Кому стоит прочесть:
Любителям современной российской прозы. И котиков. По признанию автора, «Дни Савелия» — это «признание в любви родному городу и дань памяти дорогим для меня кошачьим существам». Роман «Дни Савелия» — о котах и людях: и те, и другие играют чью‑то жизнь.
Почему стоит прочесть:
Вот как пишет Евгений Водолазкин о персонажах книги: «Их имена не овеяны славой, таких не берут в космонавты. За них не пьют стоя, и не их песням рукоплещет Ла Скала. Это — герои блистательного романа Григория Служителя „Дни Савелия“. Неброские, способные показаться серыми, они не рядятся в тоги и не встают на котурны. Несмотря на их малый рост, миссия их высока: они делают нас человечнее. Литературная котовиана продолжается».
Цитаты из книги:
«Читая „Дни Савелия“, ловил себя на мысли, что в этом романе автор стал полноценным котом. Занятие для столичного жителя нехарактерное, можно сказать — экзотическое, а вот для писателя — очень важное. Своим романом он доказал, что отныне может перевоплотиться в кого угодно, а мы, сидящие в партере, будем затаив дыхание следить за его превращениями. Будем плакать и смеяться. И радоваться тому, что в нашей литературе появился такой Савелий. Ну, и такой Григорий, конечно».
Евгений Водолазкин
«Да, я помню руки каждого. И правые, и левые. Память моя охватывает расстояние от кончиков пальцев до изгибов локтей, дальше все мешается.

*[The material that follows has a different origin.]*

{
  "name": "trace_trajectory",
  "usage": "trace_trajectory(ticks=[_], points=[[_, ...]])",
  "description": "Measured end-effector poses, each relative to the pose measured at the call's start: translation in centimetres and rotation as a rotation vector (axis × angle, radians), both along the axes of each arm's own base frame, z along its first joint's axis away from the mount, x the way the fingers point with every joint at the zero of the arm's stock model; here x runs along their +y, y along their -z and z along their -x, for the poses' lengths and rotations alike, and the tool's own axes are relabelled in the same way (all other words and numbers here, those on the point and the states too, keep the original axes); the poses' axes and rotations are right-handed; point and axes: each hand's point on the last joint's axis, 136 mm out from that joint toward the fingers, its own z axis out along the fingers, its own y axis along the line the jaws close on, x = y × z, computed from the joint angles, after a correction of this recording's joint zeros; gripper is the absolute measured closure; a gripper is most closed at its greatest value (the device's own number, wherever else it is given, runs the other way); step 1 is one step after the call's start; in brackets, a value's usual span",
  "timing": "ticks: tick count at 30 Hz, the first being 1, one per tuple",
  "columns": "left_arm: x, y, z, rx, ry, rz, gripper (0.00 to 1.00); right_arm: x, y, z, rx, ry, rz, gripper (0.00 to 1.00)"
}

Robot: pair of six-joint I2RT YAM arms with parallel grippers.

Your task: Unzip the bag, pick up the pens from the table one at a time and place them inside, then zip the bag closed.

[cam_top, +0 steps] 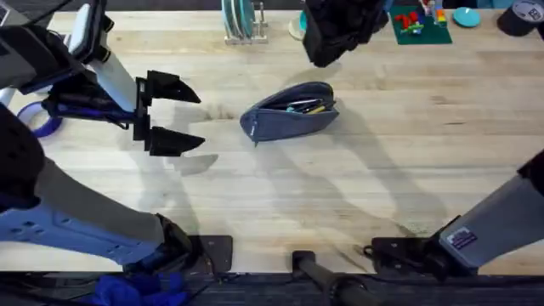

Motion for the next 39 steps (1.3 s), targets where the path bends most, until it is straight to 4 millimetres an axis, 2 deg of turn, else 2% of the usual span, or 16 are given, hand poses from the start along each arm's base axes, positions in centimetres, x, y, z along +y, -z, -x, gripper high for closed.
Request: trace_trajectory(ticks=[7,31,32,37,38,39], points=[[0.0,0.0,0.0,0.000,0.000,0.000,0.006,-1.5,0.0,-0.8,0.002,0.042,0.001,0.969],[0.0,0.0,0.0,0.000,0.000,0.000,0.007,-1.6,0.1,-0.6,0.010,0.044,0.005,0.963],[0.0,0.0,0.0,0.000,0.000,0.000,0.007,-1.6,0.1,-0.6,0.011,0.048,0.005,0.887],[0.0,0.0,0.0,0.000,0.000,0.000,0.007,-1.7,0.1,-0.5,0.015,0.054,0.005,0.159],[0.0,0.0,0.0,0.000,0.000,0.000,0.007,-1.7,0.1,-0.4,0.018,0.053,0.007,0.052],[0.0,0.0,0.0,0.000,0.000,0.000,0.007,-1.8,0.1,-0.3,0.024,0.054,0.011,0.018]])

Руки, пахнувшие несчастливостью, теплые руки старых женщин, отказывающихся мириться с одиночеством, на которое они обречены. Детские руки, не знающие опыта, времени, — эти были особенно грубы со мной. Для них я был придатком к той навязчивой нежности и приторной заботе, которыми они были окружены в их начальной поре. В противоположность им руки сильных здоровых мужчин на поверку оказывались гораздо обходительнее со мной. Потому что я был тем, чего они были лишены. Эти рабочие, охранники, полицейские, нищие и бродяги кормили меня на убой. Они узнавали во мне себя. Тех себя, какими они оставались внутри, но какими им было строго‑настрого запрещено оставаться во взрослой жизни. Эти мужчины бунтовали. Они не выдерживали ответственности и долга, которыми были отягчены по праву чьего‑то жребия, но им приходилось играть согласно правилам. Им приходилось до конца исполнять свои обязанности. Они тащили за собой глухой рояль величиной с пятиэтажный дом, набитый неудачами, неизрасходованной силой, обидами и злобой. Поэтому со мной они были особенно добры».

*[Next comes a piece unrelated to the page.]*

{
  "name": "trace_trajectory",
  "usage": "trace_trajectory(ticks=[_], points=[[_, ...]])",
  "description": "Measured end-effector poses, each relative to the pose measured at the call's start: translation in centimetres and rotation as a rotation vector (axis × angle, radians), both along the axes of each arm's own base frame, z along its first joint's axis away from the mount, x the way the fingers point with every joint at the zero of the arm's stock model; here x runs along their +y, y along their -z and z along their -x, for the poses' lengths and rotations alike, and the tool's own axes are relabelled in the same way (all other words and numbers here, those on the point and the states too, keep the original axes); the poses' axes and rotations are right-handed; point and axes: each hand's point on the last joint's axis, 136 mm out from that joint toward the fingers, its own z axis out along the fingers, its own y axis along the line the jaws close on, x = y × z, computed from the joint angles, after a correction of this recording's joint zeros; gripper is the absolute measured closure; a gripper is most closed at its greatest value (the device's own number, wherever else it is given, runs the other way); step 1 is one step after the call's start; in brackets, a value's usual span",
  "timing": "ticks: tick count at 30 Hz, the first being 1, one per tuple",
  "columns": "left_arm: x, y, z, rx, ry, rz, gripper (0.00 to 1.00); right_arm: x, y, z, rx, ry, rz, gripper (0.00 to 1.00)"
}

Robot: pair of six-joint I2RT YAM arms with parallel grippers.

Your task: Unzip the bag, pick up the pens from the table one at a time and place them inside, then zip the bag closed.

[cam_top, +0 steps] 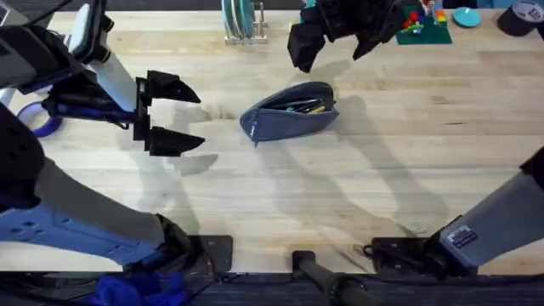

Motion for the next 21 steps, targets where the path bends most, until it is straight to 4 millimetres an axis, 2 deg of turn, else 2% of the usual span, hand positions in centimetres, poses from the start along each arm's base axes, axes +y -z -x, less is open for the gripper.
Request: trace_trajectory(ticks=[7,14,21], points=[[0.0,0.0,0.0,0.000,0.000,0.000,0.007,0.2,0.3,1.7,0.049,-0.008,0.025,0.005],[0.0,0.0,0.0,0.000,0.000,0.000,0.007,3.3,0.3,3.7,0.055,-0.039,0.016,0.005],[0.0,0.0,0.0,0.000,0.000,0.000,0.007,5.5,0.1,4.5,0.020,-0.019,0.001,0.005]])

«Золотой песок на дне горной речки, который нам незачем выуживать из воды и просеивать сквозь сито. Это наша память друг о друге. Память — странная штука. Это мезальянс вечности и нашей временной теплоты. Небольшое, но бесценное богатство. Это трение глаз о звездное небо. Любовь моя. Единственная моя любовь. Ты единственная моя память. И она тянулась ко мне».